» **What is expected**:
Look through the material below and show every line with the word "plush".

[[ Source data open ]]

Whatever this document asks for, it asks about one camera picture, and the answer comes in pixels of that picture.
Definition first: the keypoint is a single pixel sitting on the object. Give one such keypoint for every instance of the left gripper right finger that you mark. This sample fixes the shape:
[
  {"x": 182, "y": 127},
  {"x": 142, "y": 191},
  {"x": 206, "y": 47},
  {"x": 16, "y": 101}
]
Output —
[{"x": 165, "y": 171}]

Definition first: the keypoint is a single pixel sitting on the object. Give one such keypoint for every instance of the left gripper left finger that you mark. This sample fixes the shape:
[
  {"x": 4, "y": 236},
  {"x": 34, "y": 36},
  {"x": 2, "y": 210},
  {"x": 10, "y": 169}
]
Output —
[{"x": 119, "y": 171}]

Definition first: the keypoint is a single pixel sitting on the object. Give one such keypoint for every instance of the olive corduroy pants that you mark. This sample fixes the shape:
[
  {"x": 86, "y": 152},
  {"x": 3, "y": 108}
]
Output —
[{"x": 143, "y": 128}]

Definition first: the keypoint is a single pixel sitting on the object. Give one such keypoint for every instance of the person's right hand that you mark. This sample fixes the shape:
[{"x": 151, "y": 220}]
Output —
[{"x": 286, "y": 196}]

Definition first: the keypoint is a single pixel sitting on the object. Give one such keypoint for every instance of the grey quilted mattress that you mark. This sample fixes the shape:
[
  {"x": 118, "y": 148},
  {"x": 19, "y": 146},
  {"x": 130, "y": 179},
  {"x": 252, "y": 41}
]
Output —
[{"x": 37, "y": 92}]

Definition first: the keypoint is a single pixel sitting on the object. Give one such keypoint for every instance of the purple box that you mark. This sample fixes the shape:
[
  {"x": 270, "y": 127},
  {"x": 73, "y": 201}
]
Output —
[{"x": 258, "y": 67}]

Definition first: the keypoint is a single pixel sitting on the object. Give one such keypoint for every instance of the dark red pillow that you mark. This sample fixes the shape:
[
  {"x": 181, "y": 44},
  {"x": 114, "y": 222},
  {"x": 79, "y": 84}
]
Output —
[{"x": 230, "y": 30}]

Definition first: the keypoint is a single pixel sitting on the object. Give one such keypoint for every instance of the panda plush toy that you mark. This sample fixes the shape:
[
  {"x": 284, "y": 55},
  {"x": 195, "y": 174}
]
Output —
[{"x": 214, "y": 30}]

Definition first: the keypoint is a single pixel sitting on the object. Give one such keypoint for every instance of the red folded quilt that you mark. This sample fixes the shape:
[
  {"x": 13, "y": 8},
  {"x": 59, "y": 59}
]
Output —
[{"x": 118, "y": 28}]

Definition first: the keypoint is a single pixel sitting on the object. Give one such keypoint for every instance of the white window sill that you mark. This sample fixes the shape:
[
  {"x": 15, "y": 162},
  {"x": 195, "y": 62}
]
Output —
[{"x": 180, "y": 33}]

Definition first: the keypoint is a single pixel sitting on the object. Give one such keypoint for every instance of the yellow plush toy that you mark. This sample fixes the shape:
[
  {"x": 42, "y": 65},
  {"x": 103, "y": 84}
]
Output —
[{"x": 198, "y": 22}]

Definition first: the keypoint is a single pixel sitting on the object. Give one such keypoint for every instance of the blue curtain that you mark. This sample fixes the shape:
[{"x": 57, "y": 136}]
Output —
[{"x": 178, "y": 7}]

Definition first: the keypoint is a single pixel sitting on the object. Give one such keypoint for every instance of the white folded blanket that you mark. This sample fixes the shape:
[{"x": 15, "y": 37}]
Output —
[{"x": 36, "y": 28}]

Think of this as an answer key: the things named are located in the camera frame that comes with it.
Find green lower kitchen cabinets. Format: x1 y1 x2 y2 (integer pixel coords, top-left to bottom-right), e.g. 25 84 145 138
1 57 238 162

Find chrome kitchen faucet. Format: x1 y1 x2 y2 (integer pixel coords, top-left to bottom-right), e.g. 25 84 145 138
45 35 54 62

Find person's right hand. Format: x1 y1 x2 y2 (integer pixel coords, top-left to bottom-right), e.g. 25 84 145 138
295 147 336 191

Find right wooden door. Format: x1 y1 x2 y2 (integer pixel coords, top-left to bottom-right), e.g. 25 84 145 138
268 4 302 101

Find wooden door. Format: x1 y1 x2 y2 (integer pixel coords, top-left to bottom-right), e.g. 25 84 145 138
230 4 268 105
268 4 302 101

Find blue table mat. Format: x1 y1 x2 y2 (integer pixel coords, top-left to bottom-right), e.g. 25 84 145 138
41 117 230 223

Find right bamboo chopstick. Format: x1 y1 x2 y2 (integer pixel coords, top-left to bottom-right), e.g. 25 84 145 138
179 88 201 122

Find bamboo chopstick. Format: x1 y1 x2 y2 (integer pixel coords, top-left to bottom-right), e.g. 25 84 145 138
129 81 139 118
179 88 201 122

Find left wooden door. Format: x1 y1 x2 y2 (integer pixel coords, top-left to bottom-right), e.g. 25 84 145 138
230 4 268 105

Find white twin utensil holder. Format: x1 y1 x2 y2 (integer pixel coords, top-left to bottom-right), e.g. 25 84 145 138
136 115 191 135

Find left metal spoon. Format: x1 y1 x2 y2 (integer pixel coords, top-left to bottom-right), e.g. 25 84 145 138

[[ Source data closed ]]
[[ Source data open ]]

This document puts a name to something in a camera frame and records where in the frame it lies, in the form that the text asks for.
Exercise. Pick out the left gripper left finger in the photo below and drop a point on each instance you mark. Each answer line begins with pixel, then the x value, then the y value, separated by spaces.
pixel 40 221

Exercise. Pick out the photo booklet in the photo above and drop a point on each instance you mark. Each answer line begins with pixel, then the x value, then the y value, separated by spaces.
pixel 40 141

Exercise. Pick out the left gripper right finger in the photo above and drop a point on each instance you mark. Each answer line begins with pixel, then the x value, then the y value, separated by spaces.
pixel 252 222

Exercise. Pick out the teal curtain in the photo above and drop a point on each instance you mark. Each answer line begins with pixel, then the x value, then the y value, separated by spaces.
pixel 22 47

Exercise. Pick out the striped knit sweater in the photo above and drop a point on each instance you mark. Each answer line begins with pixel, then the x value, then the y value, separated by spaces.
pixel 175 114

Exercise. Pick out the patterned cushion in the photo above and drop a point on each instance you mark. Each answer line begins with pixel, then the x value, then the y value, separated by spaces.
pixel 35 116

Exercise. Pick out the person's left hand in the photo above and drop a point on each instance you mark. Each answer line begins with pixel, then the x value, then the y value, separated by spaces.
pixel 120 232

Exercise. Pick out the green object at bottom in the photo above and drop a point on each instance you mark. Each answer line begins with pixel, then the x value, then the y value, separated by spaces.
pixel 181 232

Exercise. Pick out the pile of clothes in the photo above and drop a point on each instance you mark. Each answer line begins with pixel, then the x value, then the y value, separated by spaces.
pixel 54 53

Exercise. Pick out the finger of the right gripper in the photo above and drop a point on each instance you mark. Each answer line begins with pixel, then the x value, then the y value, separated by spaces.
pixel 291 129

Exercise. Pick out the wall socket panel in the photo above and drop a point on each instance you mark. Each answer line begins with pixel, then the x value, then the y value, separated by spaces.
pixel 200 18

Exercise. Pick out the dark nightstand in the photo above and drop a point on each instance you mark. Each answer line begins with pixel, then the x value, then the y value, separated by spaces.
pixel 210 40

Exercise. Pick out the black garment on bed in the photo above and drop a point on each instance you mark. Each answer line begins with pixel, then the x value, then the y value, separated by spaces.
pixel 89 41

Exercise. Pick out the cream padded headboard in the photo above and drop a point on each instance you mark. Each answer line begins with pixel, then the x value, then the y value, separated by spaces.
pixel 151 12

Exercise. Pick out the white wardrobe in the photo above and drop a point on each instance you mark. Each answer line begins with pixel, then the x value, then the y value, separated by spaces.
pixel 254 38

[[ Source data closed ]]

» **Written solution**:
Definition first: the keypoint is a single pixel sitting on the object. Give one such keypoint for every instance of the panda plush toy that you mark. This sample fixes the shape:
Definition first: the keypoint is a single pixel sitting on the object. Give one such keypoint for every instance of the yellow plush toy that you mark. This sample fixes the shape:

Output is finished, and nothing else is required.